__Task statement__:
Write out all the entries below without any change.
** Available data follows **
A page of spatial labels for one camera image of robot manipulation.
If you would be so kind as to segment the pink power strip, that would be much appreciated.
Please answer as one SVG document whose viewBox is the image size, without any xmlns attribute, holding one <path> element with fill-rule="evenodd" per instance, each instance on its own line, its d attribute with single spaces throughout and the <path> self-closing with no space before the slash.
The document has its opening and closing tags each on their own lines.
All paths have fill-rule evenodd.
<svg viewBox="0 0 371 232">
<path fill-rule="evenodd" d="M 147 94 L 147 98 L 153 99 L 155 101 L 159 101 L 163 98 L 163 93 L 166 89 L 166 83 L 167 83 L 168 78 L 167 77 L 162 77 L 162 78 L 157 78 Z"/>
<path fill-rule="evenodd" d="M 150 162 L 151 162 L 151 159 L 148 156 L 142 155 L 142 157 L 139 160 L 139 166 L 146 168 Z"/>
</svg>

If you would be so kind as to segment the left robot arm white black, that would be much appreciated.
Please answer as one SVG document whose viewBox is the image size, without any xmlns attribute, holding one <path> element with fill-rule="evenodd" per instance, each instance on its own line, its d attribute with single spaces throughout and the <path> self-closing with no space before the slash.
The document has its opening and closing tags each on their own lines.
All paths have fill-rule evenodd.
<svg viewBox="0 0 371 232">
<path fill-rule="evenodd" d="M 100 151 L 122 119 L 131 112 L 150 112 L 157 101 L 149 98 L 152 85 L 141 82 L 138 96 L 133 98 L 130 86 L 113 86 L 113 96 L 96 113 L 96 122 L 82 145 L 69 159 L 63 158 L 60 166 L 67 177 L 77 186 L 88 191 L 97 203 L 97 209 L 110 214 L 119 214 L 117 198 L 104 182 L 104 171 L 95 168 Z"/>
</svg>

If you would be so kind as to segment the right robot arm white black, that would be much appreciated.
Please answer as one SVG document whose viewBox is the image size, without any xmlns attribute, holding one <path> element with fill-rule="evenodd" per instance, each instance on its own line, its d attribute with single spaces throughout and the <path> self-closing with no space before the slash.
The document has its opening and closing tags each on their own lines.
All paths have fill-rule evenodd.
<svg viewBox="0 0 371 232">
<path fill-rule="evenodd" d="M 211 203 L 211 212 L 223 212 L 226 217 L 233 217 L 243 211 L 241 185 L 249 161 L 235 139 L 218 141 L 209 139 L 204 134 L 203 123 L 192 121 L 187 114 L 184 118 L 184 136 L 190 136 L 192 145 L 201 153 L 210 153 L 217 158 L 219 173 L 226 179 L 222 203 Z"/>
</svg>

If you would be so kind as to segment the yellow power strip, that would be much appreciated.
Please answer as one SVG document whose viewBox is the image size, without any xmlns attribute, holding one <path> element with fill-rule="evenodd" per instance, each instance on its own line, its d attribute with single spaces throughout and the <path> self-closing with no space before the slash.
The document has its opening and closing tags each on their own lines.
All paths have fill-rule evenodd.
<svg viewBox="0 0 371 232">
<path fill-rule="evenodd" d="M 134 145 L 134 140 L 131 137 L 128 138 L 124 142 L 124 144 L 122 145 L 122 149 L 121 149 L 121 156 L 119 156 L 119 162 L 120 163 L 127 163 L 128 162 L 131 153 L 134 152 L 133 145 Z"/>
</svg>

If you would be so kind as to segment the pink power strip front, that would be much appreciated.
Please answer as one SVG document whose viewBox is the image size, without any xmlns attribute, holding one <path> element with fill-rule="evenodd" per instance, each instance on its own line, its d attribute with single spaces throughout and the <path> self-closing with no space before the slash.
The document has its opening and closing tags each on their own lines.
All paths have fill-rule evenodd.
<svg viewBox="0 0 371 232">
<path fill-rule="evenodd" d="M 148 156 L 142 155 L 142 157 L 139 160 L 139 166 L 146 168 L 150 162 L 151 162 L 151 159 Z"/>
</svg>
** End of Available data **
__Answer box__:
A page of spatial labels for one camera image of robot manipulation.
If you would be so kind as to segment the pink power strip, that would be much appreciated.
Please answer as one SVG document whose viewBox is the image size, without any xmlns attribute, holding one <path> element with fill-rule="evenodd" per instance, each instance on its own line, its d attribute with single spaces throughout and the <path> self-closing with no space before the slash.
The document has its opening and closing tags each on their own lines.
All paths have fill-rule evenodd.
<svg viewBox="0 0 371 232">
<path fill-rule="evenodd" d="M 147 94 L 147 98 L 153 99 L 155 101 L 159 101 L 163 98 L 163 93 L 166 89 L 166 83 L 167 83 L 168 78 L 167 77 L 162 77 L 162 78 L 157 78 Z"/>
<path fill-rule="evenodd" d="M 150 162 L 151 162 L 151 159 L 148 156 L 142 155 L 142 157 L 139 160 L 139 166 L 146 168 Z"/>
</svg>

If you would be so kind as to segment the left robot arm white black, that would be much appreciated.
Please answer as one SVG document whose viewBox is the image size, without any xmlns attribute, holding one <path> element with fill-rule="evenodd" per instance, each instance on its own line, its d attribute with single spaces throughout and the <path> self-closing with no space before the slash.
The document has its opening and closing tags each on their own lines.
All paths have fill-rule evenodd.
<svg viewBox="0 0 371 232">
<path fill-rule="evenodd" d="M 100 151 L 122 119 L 131 112 L 150 112 L 157 101 L 149 98 L 152 85 L 141 82 L 138 96 L 133 98 L 130 86 L 113 86 L 113 96 L 96 113 L 96 122 L 82 145 L 69 159 L 63 158 L 60 166 L 67 177 L 77 186 L 88 191 L 97 203 L 97 209 L 110 214 L 119 214 L 117 198 L 104 182 L 104 171 L 95 168 Z"/>
</svg>

If you would be so kind as to segment the right robot arm white black, that would be much appreciated.
Please answer as one SVG document whose viewBox is the image size, without any xmlns attribute, holding one <path> element with fill-rule="evenodd" per instance, each instance on its own line, its d attribute with single spaces throughout and the <path> self-closing with no space before the slash.
The document has its opening and closing tags each on their own lines.
All paths have fill-rule evenodd.
<svg viewBox="0 0 371 232">
<path fill-rule="evenodd" d="M 211 203 L 211 212 L 223 212 L 226 217 L 233 217 L 243 211 L 241 185 L 249 161 L 235 139 L 218 141 L 209 139 L 204 134 L 203 123 L 192 121 L 187 114 L 184 118 L 184 136 L 190 136 L 192 145 L 201 153 L 210 153 L 217 158 L 219 173 L 226 179 L 222 203 Z"/>
</svg>

If you would be so kind as to segment the yellow power strip, that would be much appreciated.
Please answer as one SVG document whose viewBox is the image size, without any xmlns attribute, holding one <path> element with fill-rule="evenodd" per instance, each instance on its own line, its d attribute with single spaces throughout and the <path> self-closing with no space before the slash.
The document has its opening and closing tags each on their own lines.
All paths have fill-rule evenodd.
<svg viewBox="0 0 371 232">
<path fill-rule="evenodd" d="M 134 145 L 134 140 L 131 137 L 128 138 L 124 142 L 124 144 L 122 145 L 122 149 L 121 149 L 121 156 L 119 156 L 119 162 L 120 163 L 127 163 L 128 162 L 131 153 L 134 152 L 133 145 Z"/>
</svg>

If you would be so kind as to segment the pink power strip front, that would be much appreciated.
Please answer as one SVG document whose viewBox is the image size, without any xmlns attribute, holding one <path> element with fill-rule="evenodd" per instance, each instance on its own line, its d attribute with single spaces throughout and the <path> self-closing with no space before the slash.
The document has its opening and closing tags each on their own lines.
All paths have fill-rule evenodd.
<svg viewBox="0 0 371 232">
<path fill-rule="evenodd" d="M 148 156 L 142 155 L 142 157 L 139 160 L 139 166 L 146 168 L 150 162 L 151 162 L 151 159 Z"/>
</svg>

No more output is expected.